QUANDO IL CALCIO SI PRENDE A CALCI

di TONY DAMASCELLI – La situazione del calcio italiano è grave ma non è seria. Così diceva Flaiano non riferendosi tuttavia al football, soltanto perché ha avuto la fortuna di non conoscerlo. Dico del football contemporaneo, nel quale la confusione regna sovrana, non si sa bene chi comandi, perché, per chi, per che cosa, come e quando.

Dicono: ma le riunioni della Lega e i consigli federali. Ma sono assemblee condominiali, strepitano, urlano, volano insulti e bicchieri, c’è un grande agitare di mani, non trovano un accordo nemmeno per l’ordinazione al bar, discutono sul cappuccino e sul toast, fanno i dritti sui diritti tivvù, cambiano i calendari, ricusano gli arbitri.
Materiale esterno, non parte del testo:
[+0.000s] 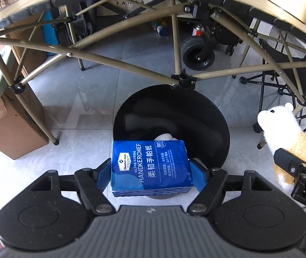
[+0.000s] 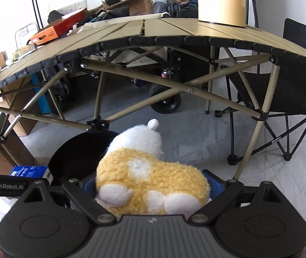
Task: Collect trash
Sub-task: 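Lower the blue pack into the black bin and open the left tool, then move the right tool over the black bin and release the yellow plush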
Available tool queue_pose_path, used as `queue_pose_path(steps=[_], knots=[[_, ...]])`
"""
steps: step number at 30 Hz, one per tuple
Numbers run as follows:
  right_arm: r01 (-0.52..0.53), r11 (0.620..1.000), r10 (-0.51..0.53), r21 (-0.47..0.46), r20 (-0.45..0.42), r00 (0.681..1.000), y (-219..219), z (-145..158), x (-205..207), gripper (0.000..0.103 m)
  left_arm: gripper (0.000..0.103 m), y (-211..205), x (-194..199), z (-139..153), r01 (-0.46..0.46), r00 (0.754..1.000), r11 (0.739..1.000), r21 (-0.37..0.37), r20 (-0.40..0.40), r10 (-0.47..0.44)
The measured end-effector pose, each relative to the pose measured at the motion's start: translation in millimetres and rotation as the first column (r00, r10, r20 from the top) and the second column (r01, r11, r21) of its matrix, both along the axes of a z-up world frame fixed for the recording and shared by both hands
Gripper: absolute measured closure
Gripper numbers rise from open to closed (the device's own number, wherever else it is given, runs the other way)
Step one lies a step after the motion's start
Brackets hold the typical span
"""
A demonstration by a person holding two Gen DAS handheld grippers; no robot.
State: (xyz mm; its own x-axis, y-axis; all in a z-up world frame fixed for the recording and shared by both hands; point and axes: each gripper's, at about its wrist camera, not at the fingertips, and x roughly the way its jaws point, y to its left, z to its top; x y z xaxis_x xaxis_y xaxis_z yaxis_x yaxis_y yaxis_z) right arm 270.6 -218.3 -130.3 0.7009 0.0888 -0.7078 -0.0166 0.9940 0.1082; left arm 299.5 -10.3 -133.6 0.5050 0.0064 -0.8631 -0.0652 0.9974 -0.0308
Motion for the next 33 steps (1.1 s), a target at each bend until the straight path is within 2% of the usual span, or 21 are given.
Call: queue_pose_path(steps=[9,15,16,18,19,22,33], knots=[[0.047,0.999,-0.048,-0.012,-0.032,0.998,-10.7,-16.2,18.7,0.009,0.028,-7.4,39.1,-21.4,-0.007,0.999,1.0,-0.025,-0.05,0.005],[0.074,0.997,-0.075,-0.011,-0.056,0.996,-20.3,-27.6,28.6,0.009,0.028,-23.1,55.2,-29.0,0.019,0.999,1.0,0.007,-0.044,-0.019],[0.077,0.997,-0.077,-0.009,-0.061,0.995,-22.0,-29.2,30.2,0.009,0.027,-24.9,57.0,-29.9,0.024,0.999,1.0,0.012,-0.042,-0.023],[0.08,0.997,-0.08,-0.004,-0.067,0.995,-23.4,-31.8,33.1,0.009,0.017,-27.3,59.6,-30.5,0.029,0.999,0.999,0.012,-0.036,-0.029],[0.079,0.997,-0.079,-0.003,-0.068,0.995,-22.5,-32.0,33.5,0.009,0.0,-27.1,60.4,-30.2,0.024,0.999,1.0,0.01,-0.031,-0.024],[0.07,0.998,-0.07,-0.001,-0.067,0.995,-19.8,-33.1,36.0,0.009,0.0,-23.9,61.2,-27.9,0.009,1.0,1.0,0.014,0.004,-0.009],[-0.002,1.0,0.002,-0.016,-0.052,0.999,12.1,-29.1,44.5,0.009,0.0,23.1,55.3,-28.7,-0.07,0.997,0.997,0.033,-0.035,0.071]])
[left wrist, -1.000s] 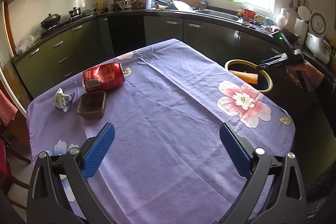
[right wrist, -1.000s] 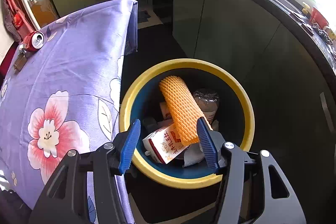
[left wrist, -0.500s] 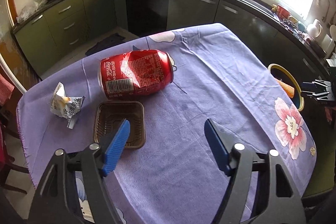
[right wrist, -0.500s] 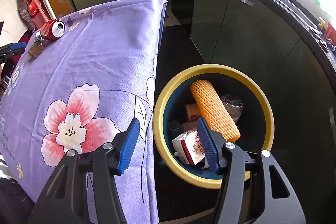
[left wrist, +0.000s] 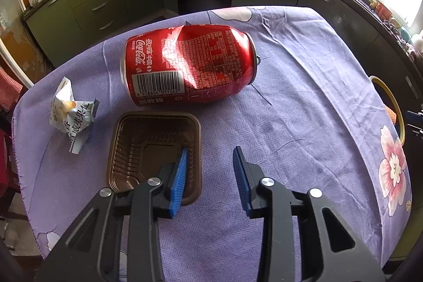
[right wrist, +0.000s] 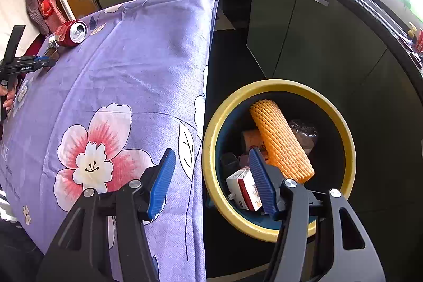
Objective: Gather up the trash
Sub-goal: 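Grasp the brown plastic tray rim with the left gripper, then carry the brown tray over the bin and open the left gripper, then move the left gripper back toward the table, then grasp the red Coca-Cola can with the right gripper, then carry the Coca-Cola can over the bin and open the right gripper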
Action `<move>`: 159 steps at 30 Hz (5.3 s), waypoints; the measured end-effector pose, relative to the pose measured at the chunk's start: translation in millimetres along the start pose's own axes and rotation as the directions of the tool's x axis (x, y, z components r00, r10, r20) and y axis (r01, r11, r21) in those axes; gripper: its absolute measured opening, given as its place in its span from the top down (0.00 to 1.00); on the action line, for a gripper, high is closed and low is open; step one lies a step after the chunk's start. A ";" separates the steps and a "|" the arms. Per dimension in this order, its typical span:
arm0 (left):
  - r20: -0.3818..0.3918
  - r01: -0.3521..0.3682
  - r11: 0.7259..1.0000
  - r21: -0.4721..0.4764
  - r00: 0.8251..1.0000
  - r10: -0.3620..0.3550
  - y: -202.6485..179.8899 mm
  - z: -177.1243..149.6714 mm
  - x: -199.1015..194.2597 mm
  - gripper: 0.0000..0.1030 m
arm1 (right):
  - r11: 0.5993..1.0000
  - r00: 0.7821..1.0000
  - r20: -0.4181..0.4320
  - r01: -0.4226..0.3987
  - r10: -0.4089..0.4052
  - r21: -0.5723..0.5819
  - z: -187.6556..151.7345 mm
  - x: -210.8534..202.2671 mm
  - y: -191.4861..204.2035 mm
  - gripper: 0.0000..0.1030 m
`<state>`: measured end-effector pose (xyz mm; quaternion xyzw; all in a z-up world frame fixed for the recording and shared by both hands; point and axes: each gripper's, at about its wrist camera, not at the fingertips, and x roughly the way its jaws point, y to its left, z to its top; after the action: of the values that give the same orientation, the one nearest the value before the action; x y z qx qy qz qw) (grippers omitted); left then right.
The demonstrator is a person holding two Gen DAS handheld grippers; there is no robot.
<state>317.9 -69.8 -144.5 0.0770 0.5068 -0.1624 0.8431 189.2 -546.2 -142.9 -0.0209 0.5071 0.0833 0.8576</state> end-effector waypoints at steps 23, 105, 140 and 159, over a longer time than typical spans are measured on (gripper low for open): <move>0.057 0.003 0.991 0.136 0.998 -0.011 -71.0 -21.7 -58.2 0.95 | 1.000 0.999 0.054 -0.008 0.008 0.006 -14.6 -26.7 0.3 0.44; 0.451 0.203 0.977 0.071 0.867 -0.213 0.7 -110.6 -98.3 0.11 | 0.480 0.978 -0.197 -0.206 0.069 -0.853 231.7 130.2 366.7 0.13; 0.429 0.154 0.971 0.185 0.876 -0.221 -37.7 -121.4 -107.0 0.11 | 0.967 0.909 -0.356 -0.250 0.217 -0.049 9.4 1.6 138.8 0.31; 0.459 0.106 0.958 0.265 0.860 -0.222 -88.0 -126.5 -146.2 0.11 | 0.948 0.929 -0.234 -0.311 0.288 -0.067 16.1 -60.7 140.3 0.31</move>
<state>118.6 -86.3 -72.8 0.0877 0.2620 -0.3058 0.9111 151.5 -413.4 -75.3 0.0034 0.5915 0.2363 0.7709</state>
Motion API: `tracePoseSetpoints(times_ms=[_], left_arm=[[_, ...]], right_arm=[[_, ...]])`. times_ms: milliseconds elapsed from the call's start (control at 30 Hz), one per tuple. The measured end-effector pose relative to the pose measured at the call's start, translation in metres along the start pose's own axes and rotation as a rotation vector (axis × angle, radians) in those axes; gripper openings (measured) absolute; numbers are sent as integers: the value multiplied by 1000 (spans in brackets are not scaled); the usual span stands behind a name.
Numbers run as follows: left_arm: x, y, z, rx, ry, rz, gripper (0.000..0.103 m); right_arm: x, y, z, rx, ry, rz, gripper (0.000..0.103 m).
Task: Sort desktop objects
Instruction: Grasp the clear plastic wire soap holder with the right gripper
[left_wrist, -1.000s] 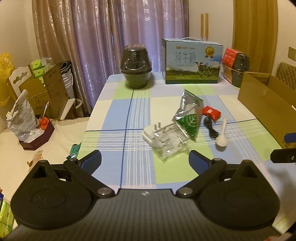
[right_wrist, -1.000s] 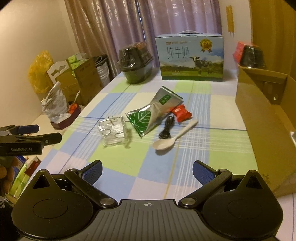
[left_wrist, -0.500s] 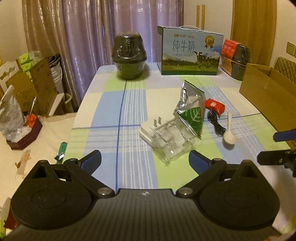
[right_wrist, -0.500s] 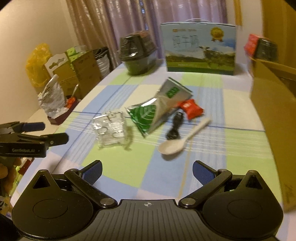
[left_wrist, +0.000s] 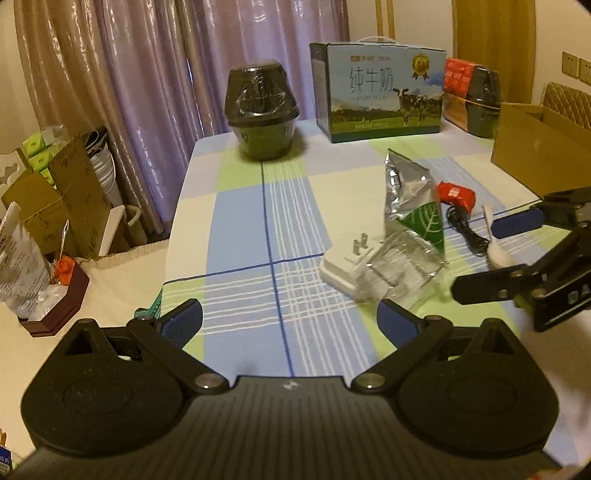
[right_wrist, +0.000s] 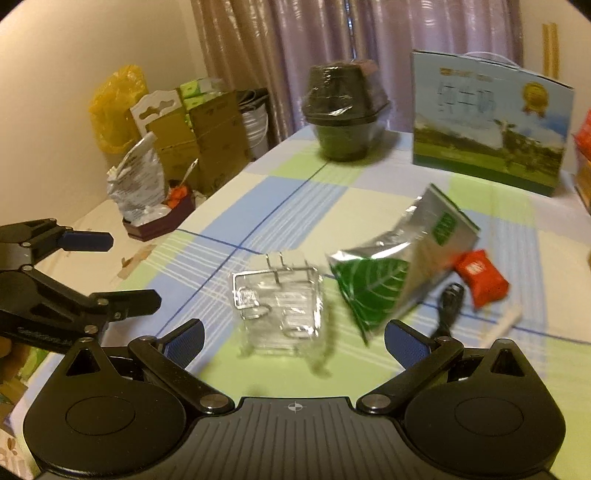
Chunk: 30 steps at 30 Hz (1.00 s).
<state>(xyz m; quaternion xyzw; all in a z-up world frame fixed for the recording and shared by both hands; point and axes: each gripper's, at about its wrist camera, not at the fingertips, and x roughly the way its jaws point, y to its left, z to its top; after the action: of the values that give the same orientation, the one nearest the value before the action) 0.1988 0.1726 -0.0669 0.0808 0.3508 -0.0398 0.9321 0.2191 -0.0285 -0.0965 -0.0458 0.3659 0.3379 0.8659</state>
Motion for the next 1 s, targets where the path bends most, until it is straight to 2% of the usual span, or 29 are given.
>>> tracePoseSetpoints(times_ms=[200,500,600,633,800,1000], left_arm=[[9,20,0,-63,16,23,99],[13,27,0,-58,20,40,99],[13,26,0,-61,19,36,99],[13,26,0,-61,17,33,99],[15,18,1,-55,13,4,99],[27,1,4,-21,12,-59,99]], right_arm=[[36,5,5,-9,23,15,101],[63,10,10,-28,41,4,99],[65,10,10,-42,50,-11,82],[65,8,9,-40,54,-6,66],[54,3,6,-42,67,-13,64],[28,-23,-10,29,67,-88,64]])
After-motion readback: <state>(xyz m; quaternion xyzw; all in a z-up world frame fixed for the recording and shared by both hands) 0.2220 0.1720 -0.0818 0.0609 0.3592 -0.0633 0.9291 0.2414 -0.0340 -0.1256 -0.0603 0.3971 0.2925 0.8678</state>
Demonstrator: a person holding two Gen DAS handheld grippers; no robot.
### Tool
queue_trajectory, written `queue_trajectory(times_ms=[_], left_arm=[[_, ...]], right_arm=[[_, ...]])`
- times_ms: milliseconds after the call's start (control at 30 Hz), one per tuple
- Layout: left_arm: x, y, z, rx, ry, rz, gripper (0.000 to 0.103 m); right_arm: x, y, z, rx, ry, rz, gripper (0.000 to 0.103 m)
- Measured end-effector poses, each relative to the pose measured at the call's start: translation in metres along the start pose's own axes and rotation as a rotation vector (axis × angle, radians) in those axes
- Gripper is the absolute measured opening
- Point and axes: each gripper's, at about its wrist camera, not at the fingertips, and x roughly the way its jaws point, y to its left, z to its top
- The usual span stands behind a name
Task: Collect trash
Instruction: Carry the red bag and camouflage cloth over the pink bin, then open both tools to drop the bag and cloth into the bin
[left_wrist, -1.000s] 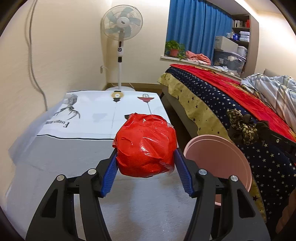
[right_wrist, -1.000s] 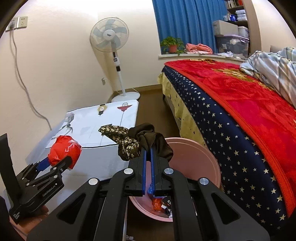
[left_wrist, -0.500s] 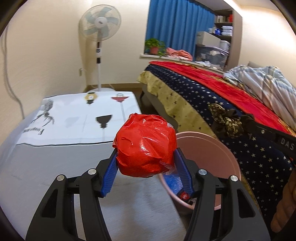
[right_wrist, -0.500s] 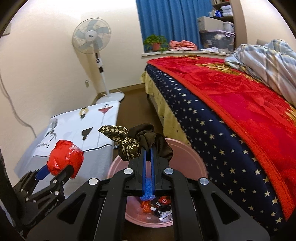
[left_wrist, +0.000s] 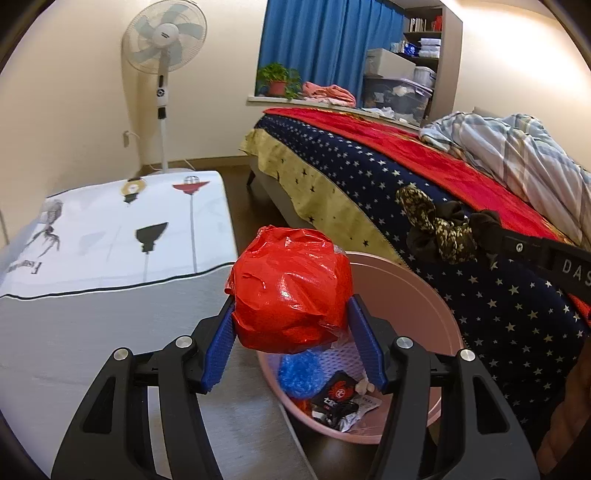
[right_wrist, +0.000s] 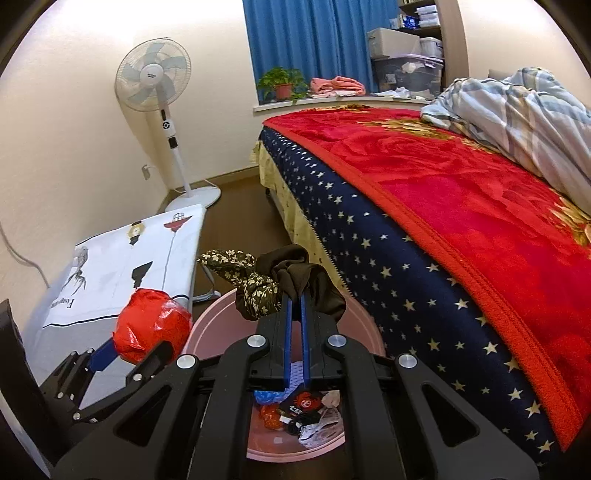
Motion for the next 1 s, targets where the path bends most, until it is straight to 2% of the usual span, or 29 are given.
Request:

Quest’ultimo turno ha ribadito che anche in campo la regola principale è il libera tutti. Gli arbitri se la spassano con il Var, lo usano come una zip dei pantaloni  o della giacca a vento, aprono e chiudono la cerniera, dipende dall’umore e dall’angolazione della telecamera, fischiano un rigore dubbio, non intervengono su un rigore plateale, distribuiscono ammonizioni con il piacere di esibire il cartellino, non dialogano, non spiegano il motivo della decisione.

L’assenza di pubblico ha portato poi all’esaltazione degli strilli e dei gemiti, atleti supertatuati, con anelli e orecchini, creste punk o teste rasate, alla prima ombra di un difensore alle loro spalle, stramazzano come fossero stati giustiziati sul posto e lanciano l’urlo di dolore, straziante, contorcendosi sul prato già zuppo di scaracchi (chiedo scusa per l’immagine ma di questo trattasi, non di margherite e quadrifogli), portando le mani al viso, per la sofferenza, ma aprendo appena uno spiraglio tra un dito e l’altro, per sbirciare se l’arbitro abbia assegnato il penalty.

Questo è diventato il calcio, al di là del virus che è una cosa seria e drammatica. Questo è diventato il nostro calcio. Ovviamente domani sera tutti a tifare la Dea a Madrid. Tutti, beh quasi tutti.